Offscript - Abby’s date with Suzi

New theater awards face potential rivalry

Is Atlanta theater big enough to support two annual awards? That’s the pressing question as one group tries to establish honors in memory of one of Atlanta’s favorite performers, while the 10-year-old Abby Awards faces a future in flux.

Gene-Gabriel Moore, artistic director of Not Merely Players, started thinking about creating a new theater award after Atlanta actress Suzi Bass died of melanoma at age 55 in May. Bass earned laughs playing Southern ladies with earthy appetites, but she could just as effectively find the poignancy in roles like Big Mama in Cat on a Hot Tin Roof.

Bass acted in Moore’s play The Cool Heathen in the late 1970s, and Moore says that she was every bit as popular with her peers as with her audience. Her husband Bob Bass gave Moore permission to use her name for a theater award, and on July 22, about 15 theater people gathered at Onstage Atlanta’s unfinished second stage to explore how to make “The Suzis” a reality.

“We want the recipients to be chosen by other theater people — actors chose actors, playwrights chose playwrights — like the model of the Oscars,” says Moore. In the egalitarian spirit of the actress, the Suzi members want to be as inclusive as possible, but for the awards to recognize Atlanta’s community playhouses, productions outside the Perimeter, academic theaters and church shows, judges would have to attend literally hundreds of shows per year.

The Suzis’ first meeting named a temporary executive committee and came up with a temporary mission statement (“To recognize and honor excellence, creativity and integrity within the greater Atlanta theater community”) as the group’s first step on the long road to tax-exempt status as a nonprofit organization.

Moore hopes to present the first Suzis following the 2003-04 theatrical season, but it’ll face a little competition. The Atlanta Chamber of Commerce’s Business Council for the Arts will have its 10th — and possibly last — Abby Awards ceremony in October, says Abbys producer and Dad’s Garage artistic director Sean Daniels.

“The Chamber has offered to continue doing it,” says Daniels, “but since the Abbys will be a better fit with the new Atlanta Cultural Alliance, it makes more sense for them to take it and run with it.” The independent arts advocacy group includes six members a piece from the Atlanta political, business and artistic communities, including Mayor Shirley Franklin, Delta Airlines’ Sebodh Karnic and Daniels himself. He expects the Cultural Alliance to take over the Abbys in 2004 and hopes to make it a more exciting event --and possibly take on a new name. But Daniels acknowledges that the Cultural Alliance has made no decisions about the awards so far. It plans to address them at its August meeting.

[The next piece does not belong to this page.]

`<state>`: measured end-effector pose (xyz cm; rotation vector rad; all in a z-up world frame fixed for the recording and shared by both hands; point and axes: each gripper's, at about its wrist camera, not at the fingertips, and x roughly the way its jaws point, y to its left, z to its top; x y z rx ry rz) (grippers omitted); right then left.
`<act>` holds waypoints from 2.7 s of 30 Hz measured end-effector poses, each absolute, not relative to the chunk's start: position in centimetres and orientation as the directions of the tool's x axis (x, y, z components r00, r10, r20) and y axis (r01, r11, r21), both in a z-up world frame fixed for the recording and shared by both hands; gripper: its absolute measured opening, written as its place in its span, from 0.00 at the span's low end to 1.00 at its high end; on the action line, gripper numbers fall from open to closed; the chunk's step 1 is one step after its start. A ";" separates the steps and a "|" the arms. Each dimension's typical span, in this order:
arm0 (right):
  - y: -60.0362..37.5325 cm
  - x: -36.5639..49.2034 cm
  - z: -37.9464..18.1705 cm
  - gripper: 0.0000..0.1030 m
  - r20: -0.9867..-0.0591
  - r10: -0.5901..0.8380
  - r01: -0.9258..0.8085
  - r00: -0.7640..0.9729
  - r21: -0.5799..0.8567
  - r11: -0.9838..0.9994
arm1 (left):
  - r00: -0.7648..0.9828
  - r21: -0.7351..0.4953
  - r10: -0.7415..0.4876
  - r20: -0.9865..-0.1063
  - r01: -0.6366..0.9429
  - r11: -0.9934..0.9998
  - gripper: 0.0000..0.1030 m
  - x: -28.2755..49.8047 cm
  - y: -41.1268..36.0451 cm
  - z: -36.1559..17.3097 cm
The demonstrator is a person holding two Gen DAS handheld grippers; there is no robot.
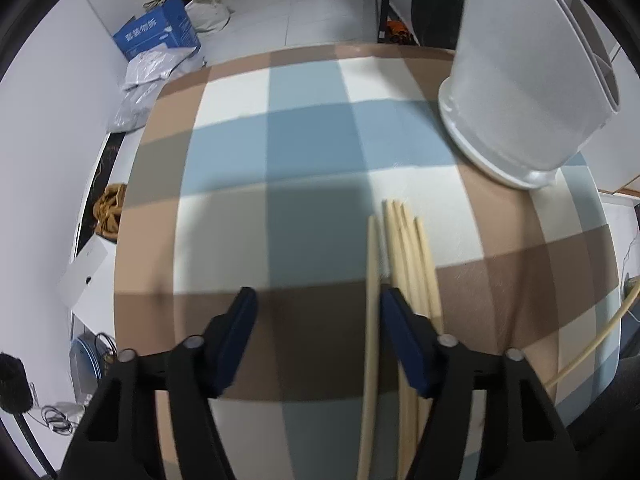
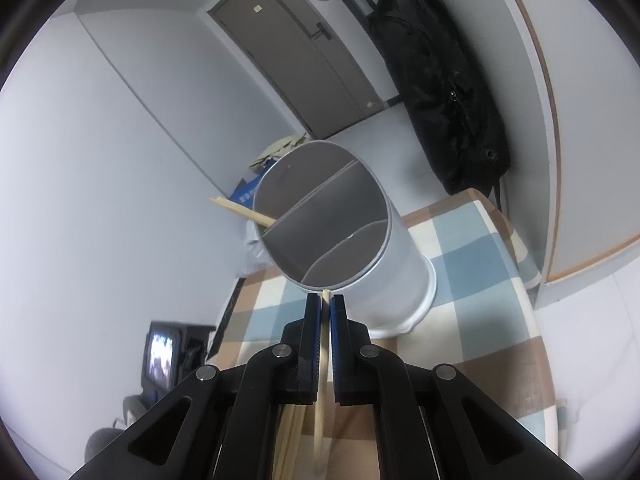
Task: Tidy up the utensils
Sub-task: 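Grasp a chopstick with the left tool while the right tool holds its chopstick, then carry both held chopsticks up over the white utensil holder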
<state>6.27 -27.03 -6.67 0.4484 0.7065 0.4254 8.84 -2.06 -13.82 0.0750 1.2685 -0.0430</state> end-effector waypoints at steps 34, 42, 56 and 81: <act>-24.0 5.5 -5.0 0.04 -0.480 0.528 -0.338 0.701 0.427 0.838 | 0.633 -0.252 -0.225 -0.740 0.049 0.967 0.00 6.2 0.8 -4.8; -22.1 3.5 -4.0 0.04 -0.442 0.502 -0.388 0.743 0.326 0.862 | 0.730 -0.247 -0.230 -0.643 0.087 0.965 0.00 3.3 1.3 -2.1; -21.0 1.1 -2.6 0.03 -0.396 0.455 -0.392 0.798 0.232 0.890 | 0.773 -0.247 -0.265 -0.577 0.144 0.958 0.00 1.7 1.4 0.9; -25.2 7.1 12.7 0.03 -0.253 0.419 -0.414 0.872 0.075 0.907 | 0.784 -0.327 -0.409 -0.468 0.276 0.904 0.00 6.1 -2.4 11.2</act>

If the Suzis take off and the Abbys survive the transition, the two groups may be rivals for funding sources and ticket-buyers for their annual ceremonies. So far, Moore doesn’t feel competitive with the more established award. “I think the Abby is very fine, but it’s for all kinds of folks in the arts, as well as corporate contributors, and this is only a theater award.”

Daniels concurs. “If the People’s Choice Awards have taught us anything, it’s that there’s always room for one more awards show.”

Pinch-hitter

True Colors Theatre Company has altered its game plan for its debut season. The Lanford Wilson musical Tambourines to Glory, originally intended as the first production of Kenny Leon’s national African-American theater, has been rescheduled for the summer of 2004, to coincide with next year’s National Black Arts Festival.

True Colors will now bow with August Wilson’s Pulitzer Prize-winning Fences, directed by Leon, which will run Oct. 1-19 at the 14th Street Playhouse. Fences’ run coincides with the Atlanta debut of Wilson’s King Hedley II, at the Alliance Theatre’s Hertz Stage. True Colors managing director Jane Bishop says the theaters are already discussing ideas for cross-promoting the two shows.

Summer Stock

Many Atlanta playwrights need to postpone their summer vacations to prepare new shows for the light of day. Horizon Theatre’s New South Festival Playworks, its annual series of eight staged readings of new scripts, finishes its 2003 installment with three dramas by Atlanta writers: Deeds by S.M. Shephard-Massat on Aug. 3, Heartbreak by PushPush producing artistic associate Rob Nixon on Aug. 4 and Notes from the Bottle-Tree by Horizon literary manager Addae Moon on Aug. 5. (www.horizontheatre.com).

curt.holman@creativeloafing.com


Off Script is a biweekly column on the Atlanta theater scene.